At the end of three weeks of treatment, the tamoxifen-treated patients had significantly lower scores on tests designed to measure the severity of manic symptoms, while the scores of placebo-treated patients increased slightly.

Almost half (48%) of patients taking tamoxifen, compared to 5% of placebo-treated patients, responded to the treatment, meaning that they had reductions of at least half in mania scores.

Tamoxifen-treated patients also needed less lorazepam in the second and third weeks of the study.

The findings are published in the March issue of the Archives of General Psychiatry.

Better Treatments Needed for Manic Phase of Bipolar Disorder

About 6 million adults in the U.S. have bipolar disorder, a condition characterized by dramatic mood shifts from manic 'highs' to depressed 'lows.' Manic episodes can last from at least one week to months, and symptoms can include extreme restlessness, sleeplessness, irritability, and distractibility.

It is during this manic phase that bipolar patients most often engage in the risky, out-of-control, pleasure-seeking behaviors.
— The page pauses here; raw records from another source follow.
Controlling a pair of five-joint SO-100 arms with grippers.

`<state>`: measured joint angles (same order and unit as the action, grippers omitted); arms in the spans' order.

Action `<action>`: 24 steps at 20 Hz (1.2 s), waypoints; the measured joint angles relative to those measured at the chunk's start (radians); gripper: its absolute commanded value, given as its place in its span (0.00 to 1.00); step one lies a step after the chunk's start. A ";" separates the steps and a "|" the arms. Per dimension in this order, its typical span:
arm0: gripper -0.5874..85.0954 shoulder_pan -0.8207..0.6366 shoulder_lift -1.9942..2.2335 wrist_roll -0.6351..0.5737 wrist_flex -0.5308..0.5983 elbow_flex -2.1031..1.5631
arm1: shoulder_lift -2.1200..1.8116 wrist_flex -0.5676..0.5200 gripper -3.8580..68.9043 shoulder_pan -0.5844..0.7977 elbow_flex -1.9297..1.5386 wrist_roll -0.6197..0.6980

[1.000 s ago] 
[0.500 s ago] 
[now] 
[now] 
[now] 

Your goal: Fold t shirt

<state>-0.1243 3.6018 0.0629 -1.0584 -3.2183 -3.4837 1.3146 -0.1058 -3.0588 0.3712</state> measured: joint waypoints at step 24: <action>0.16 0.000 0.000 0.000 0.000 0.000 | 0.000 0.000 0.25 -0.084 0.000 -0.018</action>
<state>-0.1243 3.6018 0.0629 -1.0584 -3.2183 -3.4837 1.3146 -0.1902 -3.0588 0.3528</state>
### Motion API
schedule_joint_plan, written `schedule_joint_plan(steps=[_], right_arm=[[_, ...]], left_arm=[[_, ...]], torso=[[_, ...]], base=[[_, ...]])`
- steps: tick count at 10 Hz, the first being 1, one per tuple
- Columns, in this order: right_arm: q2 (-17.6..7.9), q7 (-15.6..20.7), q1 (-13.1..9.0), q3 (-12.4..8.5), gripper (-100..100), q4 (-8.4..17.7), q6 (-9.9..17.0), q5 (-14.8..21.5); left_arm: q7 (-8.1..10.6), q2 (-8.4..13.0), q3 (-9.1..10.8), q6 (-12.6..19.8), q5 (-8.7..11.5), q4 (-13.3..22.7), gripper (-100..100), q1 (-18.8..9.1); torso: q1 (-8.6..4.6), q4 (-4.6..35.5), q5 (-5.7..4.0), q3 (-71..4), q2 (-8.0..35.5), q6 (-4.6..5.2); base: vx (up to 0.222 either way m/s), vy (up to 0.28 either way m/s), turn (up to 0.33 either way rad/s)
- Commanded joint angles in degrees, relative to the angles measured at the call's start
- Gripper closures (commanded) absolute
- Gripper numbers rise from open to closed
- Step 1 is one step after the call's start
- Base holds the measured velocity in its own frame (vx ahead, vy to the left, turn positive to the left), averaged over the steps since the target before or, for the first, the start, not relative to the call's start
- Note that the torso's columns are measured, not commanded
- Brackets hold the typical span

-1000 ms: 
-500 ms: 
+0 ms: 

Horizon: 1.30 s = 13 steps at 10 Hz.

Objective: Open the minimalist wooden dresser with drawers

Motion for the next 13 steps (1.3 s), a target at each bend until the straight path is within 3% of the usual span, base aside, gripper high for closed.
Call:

Yildiz tells WebMD that better treatments for the manic phase of bipolar disorder are badly needed, because current treatments typically take many weeks to work.

"During this time, people can lose their marriages, their jobs, or all their money," she says. "Finding quicker treatments would be very meaningful."

But while tamoxifen is effective, its estrogen-inhibiting action makes it problematic for the long-term treatment of bipolar patients, Manji says.

He adds that a drug that directly targets PKC activity but doesn't block estrogen receptors could represent a big step forward in the treatment of bipolar disorder and possibly other mental illnesses like posttraumatic stress disorder (PTSD) and even alcoholism.

Researchers are working to find such treatments and to target the exact PKC enzymes associated with mania.

"There are about 12 different subtypes of protein kinase C, and we think that two of those are important for the treatment of mania," he says. "If we come up with a treatment that just targets these two, it is likely to be much more effective with fewer side effects."